WHAT THE TASK ASKS
Your output should be the lines of the data that follow, reproduced exactly from the first through the line bearing "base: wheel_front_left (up".

= Beginning of Section =

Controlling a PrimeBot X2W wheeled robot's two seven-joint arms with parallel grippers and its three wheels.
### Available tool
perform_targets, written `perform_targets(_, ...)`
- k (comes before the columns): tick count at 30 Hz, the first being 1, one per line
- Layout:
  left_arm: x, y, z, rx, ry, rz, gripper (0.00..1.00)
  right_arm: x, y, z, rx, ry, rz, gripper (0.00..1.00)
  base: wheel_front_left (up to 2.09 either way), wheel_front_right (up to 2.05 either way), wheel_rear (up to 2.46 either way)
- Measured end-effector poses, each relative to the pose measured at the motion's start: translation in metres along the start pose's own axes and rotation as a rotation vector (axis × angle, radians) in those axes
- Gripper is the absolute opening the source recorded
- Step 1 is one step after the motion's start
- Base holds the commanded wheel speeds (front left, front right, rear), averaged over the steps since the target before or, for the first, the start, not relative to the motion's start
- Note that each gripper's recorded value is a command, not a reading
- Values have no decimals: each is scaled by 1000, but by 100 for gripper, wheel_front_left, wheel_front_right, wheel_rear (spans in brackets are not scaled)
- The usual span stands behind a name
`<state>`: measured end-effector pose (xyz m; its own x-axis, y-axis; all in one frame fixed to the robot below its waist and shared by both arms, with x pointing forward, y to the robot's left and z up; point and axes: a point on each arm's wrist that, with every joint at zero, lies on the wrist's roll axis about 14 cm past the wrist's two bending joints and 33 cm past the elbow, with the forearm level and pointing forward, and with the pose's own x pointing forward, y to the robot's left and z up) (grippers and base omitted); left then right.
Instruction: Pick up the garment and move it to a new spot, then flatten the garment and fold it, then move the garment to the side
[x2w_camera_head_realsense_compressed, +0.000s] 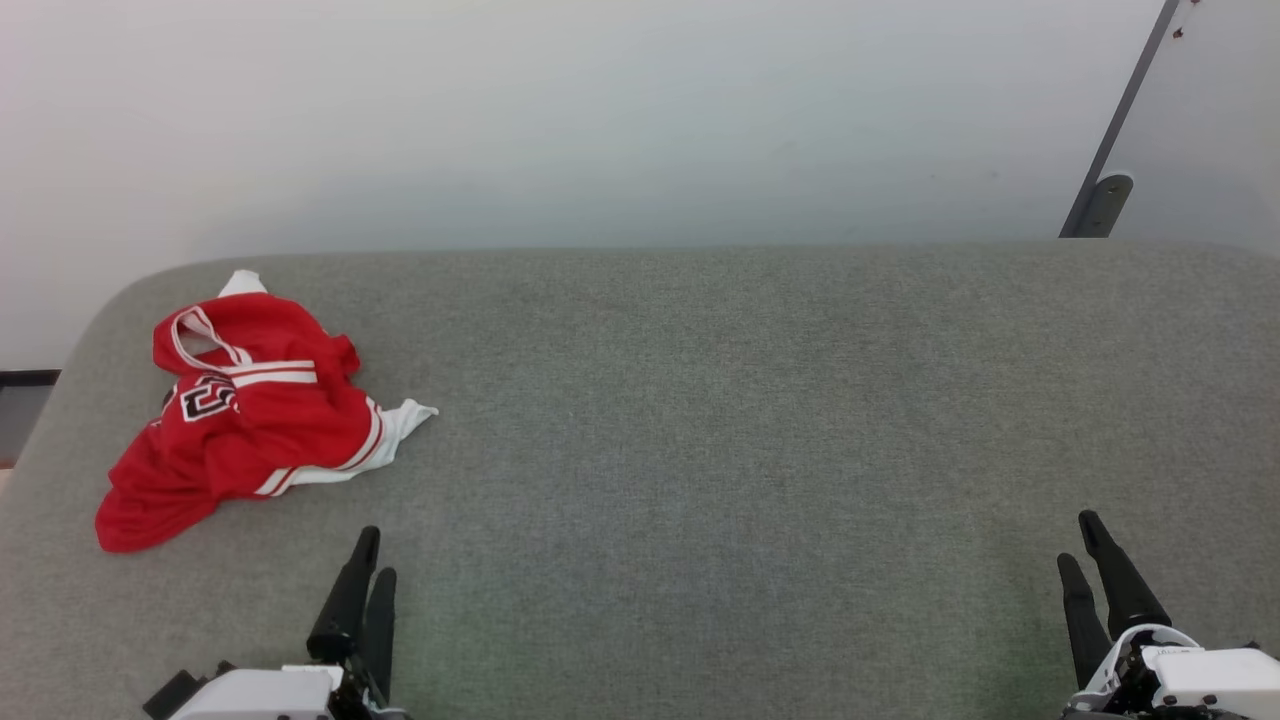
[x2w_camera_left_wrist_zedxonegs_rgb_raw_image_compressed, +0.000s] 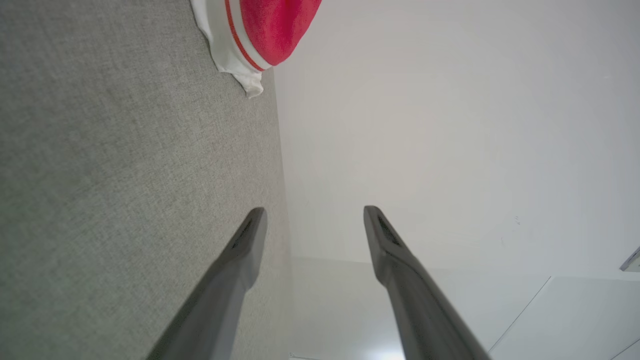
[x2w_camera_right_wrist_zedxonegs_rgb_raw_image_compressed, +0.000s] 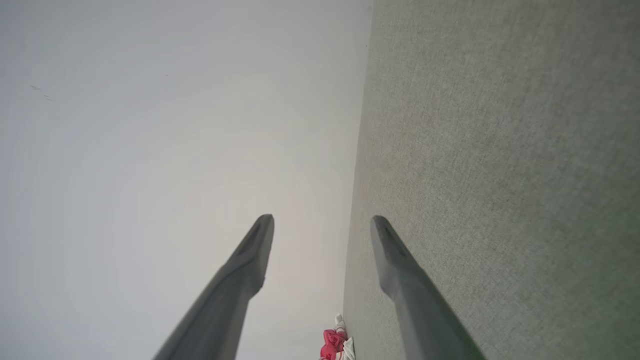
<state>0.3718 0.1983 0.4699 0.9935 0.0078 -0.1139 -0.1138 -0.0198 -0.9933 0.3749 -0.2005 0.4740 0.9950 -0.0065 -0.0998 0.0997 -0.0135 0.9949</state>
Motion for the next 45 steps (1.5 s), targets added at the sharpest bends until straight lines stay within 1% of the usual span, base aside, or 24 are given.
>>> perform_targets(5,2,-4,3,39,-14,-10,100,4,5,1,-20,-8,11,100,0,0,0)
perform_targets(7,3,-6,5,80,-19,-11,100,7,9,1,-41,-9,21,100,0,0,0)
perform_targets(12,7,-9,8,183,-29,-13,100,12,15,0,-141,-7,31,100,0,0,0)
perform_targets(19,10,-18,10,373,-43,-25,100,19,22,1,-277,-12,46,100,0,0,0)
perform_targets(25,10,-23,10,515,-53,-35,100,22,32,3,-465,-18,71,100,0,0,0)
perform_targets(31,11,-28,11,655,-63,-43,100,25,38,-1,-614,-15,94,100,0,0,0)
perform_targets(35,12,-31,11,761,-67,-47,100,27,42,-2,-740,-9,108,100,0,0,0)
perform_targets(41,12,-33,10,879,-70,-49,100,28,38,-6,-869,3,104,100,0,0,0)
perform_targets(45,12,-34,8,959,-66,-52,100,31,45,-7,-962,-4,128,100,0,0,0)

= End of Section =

FINISHED EXERCISE
Controlling a PrimeBot X2W wheeled robot's two seven-joint arms with parallel grippers and its three wheels.
### Available tool
perform_targets, written `perform_targets(_, ...)`
- k (comes before the columns): tick count at 30 Hz, the first being 1, one per line
- Layout:
  left_arm: x, y, z, rx, ry, rz, gripper (0.00..1.00)
  right_arm: x, y, z, rx, ry, rz, gripper (0.00..1.00)
  base: wheel_front_left (up to 2.09 either way), wheel_front_right (up to 2.05 either way), wheel_rear (up to 2.46 either way)

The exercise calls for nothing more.